- Born: 6 April 1993 (age 33)
- Education: De Montfort University
- Occupation: Comedian
- Years active: 2012–present
- Website: sarahkeyworth.co.uk

= Sarah Keyworth =

English comedian (born 1993)

Sarah Keyworth (born 6 April 1993) is an English stand-up comedian. They (Note: Keyworth is non-binary and uses they/them, she/her and he/him pronouns. This article uses they/them for consistency) began a career in comedy in 2012, eventually going full-time in 2018 after being nominated for Best Newcomer at the Edinburgh Comedy Awards. Keyworth has appeared on television comedy shows such as Roast Battle, The Now Show, The Dog Ate My Homework, Mock the Week, 8 Out of 10 Cats, and 8 Out of 10 Cats Does Countdown.

==Early life==
Keyworth was born on 6 April 1993 and used to create shows with their brother when they were children.

From 2011 to 2014, Keyworth studied drama at De Montfort University in Leicester and was active in the university's comedy club, citing Jennifer Saunders as their favourite comedian. Keyworth later got a marketing internship at the London Academy of Music and Dramatic Art (LAMDA) and worked as a nanny.

==Career==
Keyworth emerged as a runner-up at the 2015 Funny Women and their first show, Dark Horse, was nominated for best newcomer at the 2018 Edinburgh Comedy Awards.

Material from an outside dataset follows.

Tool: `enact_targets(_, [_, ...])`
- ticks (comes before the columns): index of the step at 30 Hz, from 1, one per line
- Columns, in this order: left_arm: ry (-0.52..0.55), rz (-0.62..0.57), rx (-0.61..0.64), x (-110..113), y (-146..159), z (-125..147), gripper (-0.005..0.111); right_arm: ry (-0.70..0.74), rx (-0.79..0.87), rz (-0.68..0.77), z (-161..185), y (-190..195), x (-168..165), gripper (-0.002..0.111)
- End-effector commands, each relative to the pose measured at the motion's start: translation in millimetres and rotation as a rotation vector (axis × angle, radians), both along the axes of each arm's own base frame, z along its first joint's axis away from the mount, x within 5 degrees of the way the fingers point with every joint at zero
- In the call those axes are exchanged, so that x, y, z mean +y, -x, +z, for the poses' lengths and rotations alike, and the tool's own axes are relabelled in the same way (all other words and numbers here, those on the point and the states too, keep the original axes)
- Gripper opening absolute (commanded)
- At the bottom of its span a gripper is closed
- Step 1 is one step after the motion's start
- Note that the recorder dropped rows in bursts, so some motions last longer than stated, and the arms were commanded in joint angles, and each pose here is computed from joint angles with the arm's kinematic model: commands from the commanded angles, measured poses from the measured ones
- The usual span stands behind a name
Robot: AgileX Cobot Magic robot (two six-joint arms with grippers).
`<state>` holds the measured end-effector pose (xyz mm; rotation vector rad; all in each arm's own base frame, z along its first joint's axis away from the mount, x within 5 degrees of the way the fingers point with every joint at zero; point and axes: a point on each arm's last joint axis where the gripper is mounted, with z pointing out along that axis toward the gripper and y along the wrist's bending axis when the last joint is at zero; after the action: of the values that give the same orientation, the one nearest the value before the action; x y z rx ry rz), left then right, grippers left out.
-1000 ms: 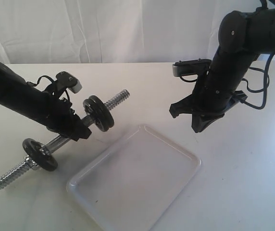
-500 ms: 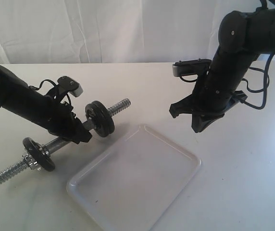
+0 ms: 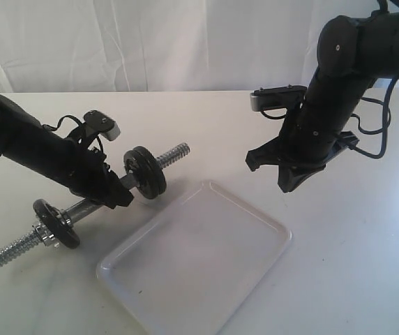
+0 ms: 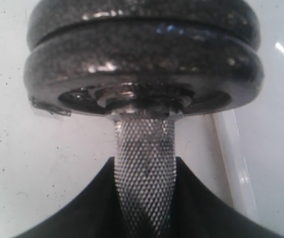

They were named Newcomer of the Year at the 2019 Chortle Awards. Their second show, Pacific, debuted in 2019. An exploration of gender and roles in relationships, Veronica Lee in The Arts Desk described it as a "nicely paced, sharply written and well delivered hour with some great gags".

On TV and radio, Keyworth has appeared on Roast Battle, The Stand Up Sketch Show, The Now Show, The Dog Ate My Homework, Mock the Week, 8 Out of 10 Cats and Richard Osman's House of Games. In 2019, they performed at the Glastonbury Festival and later that year won the reality TV series Celebrity Coach Trip with Francis Boulle of Made in Chelsea. They appeared on Guy Montgomery's Guy Mont-Spelling Bee (AU) in 2026.

Keyworth developed a third show titled Lil' Keys, Big Jokes; they were due to perform the show at the Edinburgh Festival Fringe that year but the Covid-19 pandemic led to the cancellation of the show and almost the entire fringe. In the lockdown that followed the spread of the COVID-19 virus in the UK, Keyworth and Catherine Bohart hosted a weekly online comedy show, "Gigless". Also in 2020, Keyworth created a four-part comedy series for BBC Radio 4, titled Are You a Boy or a Girl?, which explored gender fluidity. It was recorded with a virtual audience over Zoom, and broadcast in November.

In 2021, they appeared on BBC's Live at the Apollo and in August 2022 Keyworth's third show, Lost Boy, debuted at the Edinburgh Fringe.

==Personal life==
Keyworth lives in London. They dated Irish comedian Catherine Bohart from 2015 to 2020, during which time they lived together in Kilburn. They are non-binary and use they/them, she/her and he/him pronouns. Keyworth was diagnosed with attention deficit hyperactivity disorder (ADHD) in adulthood.